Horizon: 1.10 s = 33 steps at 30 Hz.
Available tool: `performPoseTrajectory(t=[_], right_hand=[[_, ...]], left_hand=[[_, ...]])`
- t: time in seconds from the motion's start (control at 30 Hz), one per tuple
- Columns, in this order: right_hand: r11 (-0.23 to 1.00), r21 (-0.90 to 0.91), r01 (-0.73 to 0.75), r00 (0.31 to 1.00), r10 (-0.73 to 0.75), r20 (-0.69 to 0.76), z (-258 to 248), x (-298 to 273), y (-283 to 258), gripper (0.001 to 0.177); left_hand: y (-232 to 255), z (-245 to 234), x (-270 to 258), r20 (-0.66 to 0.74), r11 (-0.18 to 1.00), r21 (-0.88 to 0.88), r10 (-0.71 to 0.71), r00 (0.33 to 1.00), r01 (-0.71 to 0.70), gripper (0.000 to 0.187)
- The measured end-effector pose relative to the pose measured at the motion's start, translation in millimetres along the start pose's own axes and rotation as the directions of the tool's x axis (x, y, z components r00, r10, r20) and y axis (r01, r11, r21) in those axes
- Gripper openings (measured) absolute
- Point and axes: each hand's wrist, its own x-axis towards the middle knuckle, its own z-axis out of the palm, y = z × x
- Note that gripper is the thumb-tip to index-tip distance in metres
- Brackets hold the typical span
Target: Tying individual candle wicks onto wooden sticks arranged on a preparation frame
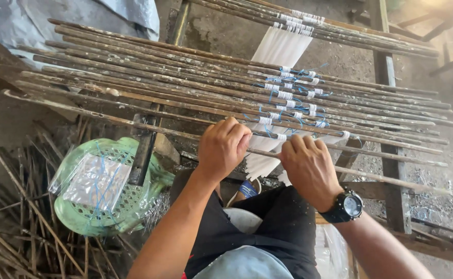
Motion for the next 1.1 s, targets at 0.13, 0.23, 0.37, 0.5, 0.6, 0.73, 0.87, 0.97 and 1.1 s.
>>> performPoseTrajectory(t=[0.13,0.23,0.37,0.5,0.6,0.73,0.87,0.97,1.1], right_hand=[[0.837,0.422,-0.349,0.933,0.269,0.237,4,-11,-4,0.029],[0.748,0.527,-0.402,0.915,0.329,0.232,11,-18,-7,0.026],[0.681,0.595,-0.427,0.904,0.34,0.26,14,-21,-4,0.024],[0.641,0.603,-0.474,0.88,0.365,0.304,13,-21,-5,0.023],[0.616,0.612,-0.495,0.868,0.372,0.328,11,-20,-4,0.022],[0.593,0.623,-0.509,0.86,0.38,0.34,14,-21,-3,0.021],[0.583,0.633,-0.509,0.86,0.379,0.343,15,-21,-1,0.022],[0.58,0.638,-0.507,0.86,0.386,0.334,13,-20,-1,0.024],[0.547,0.661,-0.514,0.854,0.4,0.332,11,-19,-1,0.023]], left_hand=[[0,-1,-2,0.015,1.0,-0.005,-0.011,1.0,0.011,0.014],[0,0,-2,0.131,0.996,-0.03,-0.083,0.988,0.088,0.01],[16,-4,6,0.293,0.973,-0.027,-0.211,0.933,0.229,0.01],[37,4,10,0.489,0.954,0.006,-0.265,0.831,0.301,0.012],[45,7,15,0.565,0.946,0.033,-0.284,0.775,0.322,0.013],[47,8,18,0.639,0.94,0.058,-0.293,0.711,0.336,0.016],[54,4,24,0.658,0.935,0.076,-0.309,0.687,0.347,0.017],[56,6,21,0.67,0.929,0.063,-0.309,0.674,0.363,0.018],[60,7,16,0.598,0.942,0.03,-0.284,0.749,0.333,0.013]])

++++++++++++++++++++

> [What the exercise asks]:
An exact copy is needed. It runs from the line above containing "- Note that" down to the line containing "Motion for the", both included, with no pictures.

> [The answer]:
- Note that gripper is the thumb-tip to index-tip distance in metres
- Brackets hold the typical span
Target: Tying individual candle wicks onto wooden sticks arranged on a preparation frame
Motion for the next 1.1 s, targets at 0.13, 0.23, 0.37, 0.5, 0.6, 0.73, 0.87, 0.97 and 1.1 s.

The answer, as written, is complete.